» **ASSIGNED TASK**: Show every line in the entries below where the word "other" appears.

» **SOURCE DATA**:
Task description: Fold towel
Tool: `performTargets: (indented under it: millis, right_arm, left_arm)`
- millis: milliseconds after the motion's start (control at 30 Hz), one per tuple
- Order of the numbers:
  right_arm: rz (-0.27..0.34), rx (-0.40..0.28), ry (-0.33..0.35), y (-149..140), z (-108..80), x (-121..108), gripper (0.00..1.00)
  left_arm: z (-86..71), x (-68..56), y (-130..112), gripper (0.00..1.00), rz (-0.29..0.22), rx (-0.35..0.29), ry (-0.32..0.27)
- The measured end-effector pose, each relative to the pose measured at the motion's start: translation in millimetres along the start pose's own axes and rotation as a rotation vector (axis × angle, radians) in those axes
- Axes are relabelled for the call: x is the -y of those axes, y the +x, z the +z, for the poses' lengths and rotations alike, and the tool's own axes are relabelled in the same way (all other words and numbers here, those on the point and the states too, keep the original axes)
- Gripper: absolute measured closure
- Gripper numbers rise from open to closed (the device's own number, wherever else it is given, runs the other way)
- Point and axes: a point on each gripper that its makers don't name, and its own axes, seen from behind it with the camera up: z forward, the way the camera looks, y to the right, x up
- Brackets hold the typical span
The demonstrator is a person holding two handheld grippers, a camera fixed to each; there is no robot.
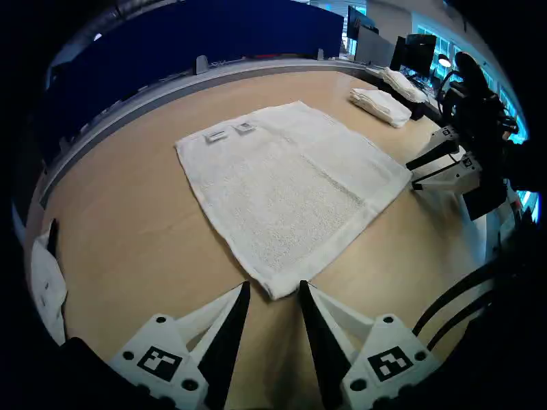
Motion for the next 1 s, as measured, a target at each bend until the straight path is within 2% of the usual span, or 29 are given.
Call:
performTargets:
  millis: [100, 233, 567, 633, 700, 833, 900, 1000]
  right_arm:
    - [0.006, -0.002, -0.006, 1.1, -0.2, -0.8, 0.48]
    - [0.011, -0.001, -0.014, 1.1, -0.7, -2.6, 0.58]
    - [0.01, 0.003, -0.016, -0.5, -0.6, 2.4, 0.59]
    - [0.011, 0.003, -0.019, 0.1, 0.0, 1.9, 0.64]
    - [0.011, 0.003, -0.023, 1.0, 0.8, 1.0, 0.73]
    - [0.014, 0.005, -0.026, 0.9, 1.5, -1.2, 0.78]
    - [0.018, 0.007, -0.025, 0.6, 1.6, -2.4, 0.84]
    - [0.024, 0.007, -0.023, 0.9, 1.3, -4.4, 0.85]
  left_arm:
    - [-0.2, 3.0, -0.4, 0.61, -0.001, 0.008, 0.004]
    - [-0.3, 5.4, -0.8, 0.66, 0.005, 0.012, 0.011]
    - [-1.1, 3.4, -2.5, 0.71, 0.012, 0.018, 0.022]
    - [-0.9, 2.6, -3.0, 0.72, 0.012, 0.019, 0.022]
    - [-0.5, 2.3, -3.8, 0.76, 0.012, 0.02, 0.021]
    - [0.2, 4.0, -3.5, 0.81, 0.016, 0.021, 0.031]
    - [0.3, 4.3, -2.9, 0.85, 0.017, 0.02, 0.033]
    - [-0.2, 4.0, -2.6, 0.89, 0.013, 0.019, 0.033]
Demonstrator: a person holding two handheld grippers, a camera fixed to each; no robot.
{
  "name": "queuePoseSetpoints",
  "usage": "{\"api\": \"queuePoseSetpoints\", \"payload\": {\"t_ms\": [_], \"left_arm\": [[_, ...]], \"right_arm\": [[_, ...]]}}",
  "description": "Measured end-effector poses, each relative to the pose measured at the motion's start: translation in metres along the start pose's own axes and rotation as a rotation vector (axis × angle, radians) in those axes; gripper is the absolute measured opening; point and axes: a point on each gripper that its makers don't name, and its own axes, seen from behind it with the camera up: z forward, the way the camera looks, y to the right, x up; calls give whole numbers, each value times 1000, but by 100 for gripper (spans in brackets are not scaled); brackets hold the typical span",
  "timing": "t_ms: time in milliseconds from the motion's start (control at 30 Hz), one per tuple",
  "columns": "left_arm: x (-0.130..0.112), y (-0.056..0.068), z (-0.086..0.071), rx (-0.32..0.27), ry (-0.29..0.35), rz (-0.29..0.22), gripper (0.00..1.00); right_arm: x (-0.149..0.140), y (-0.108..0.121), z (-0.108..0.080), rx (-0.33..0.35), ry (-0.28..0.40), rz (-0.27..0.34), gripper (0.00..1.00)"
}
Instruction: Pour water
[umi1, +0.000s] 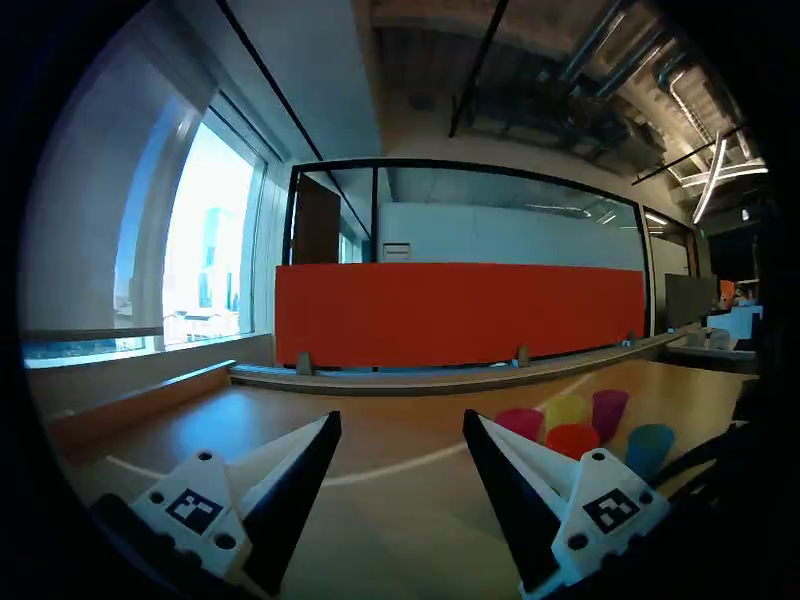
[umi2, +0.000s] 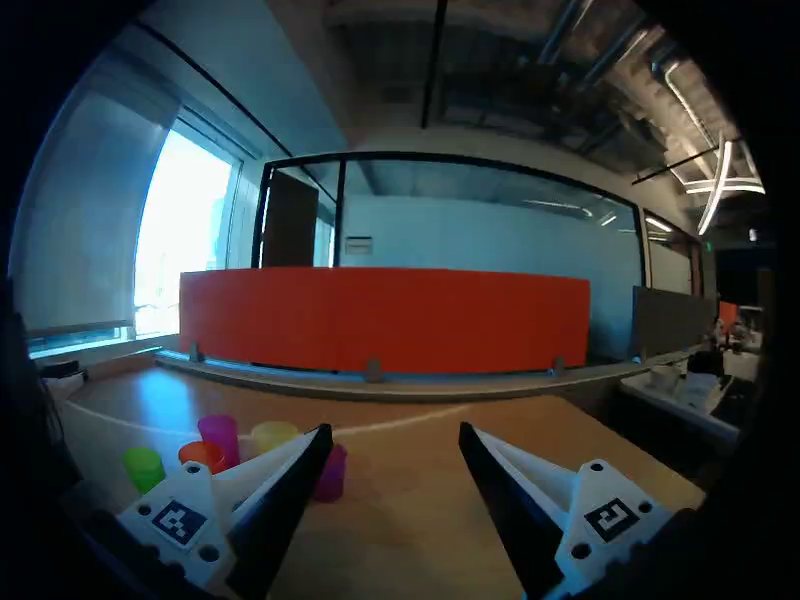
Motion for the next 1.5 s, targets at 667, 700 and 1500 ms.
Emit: {"api": "queuePoseSetpoints", "payload": {"t_ms": [667,700,1500], "left_arm": [[-38,-20,10,19,-47,-34,90],[-39,-21,10,21,-50,-35,90],[-41,-29,9,47,-64,-3,90]], "right_arm": [[-12,-8,6,-3,-34,-39,98],[-12,-8,7,-3,-34,-40,98],[-13,-9,6,-1,-36,-39,98]]}}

» **EXERCISE RESPONSE**:
- Axes are relabelled for the call: x is the -y of those axes, y the +x, z the +z, for the poses' lengths and rotations alike, and the tool's own axes are relabelled in the same way (all other words and numbers here, those on the point and the states too, keep the original axes)
- Gripper numbers rise from open to closed (the device's own number, wherever else it is given, runs the other way)

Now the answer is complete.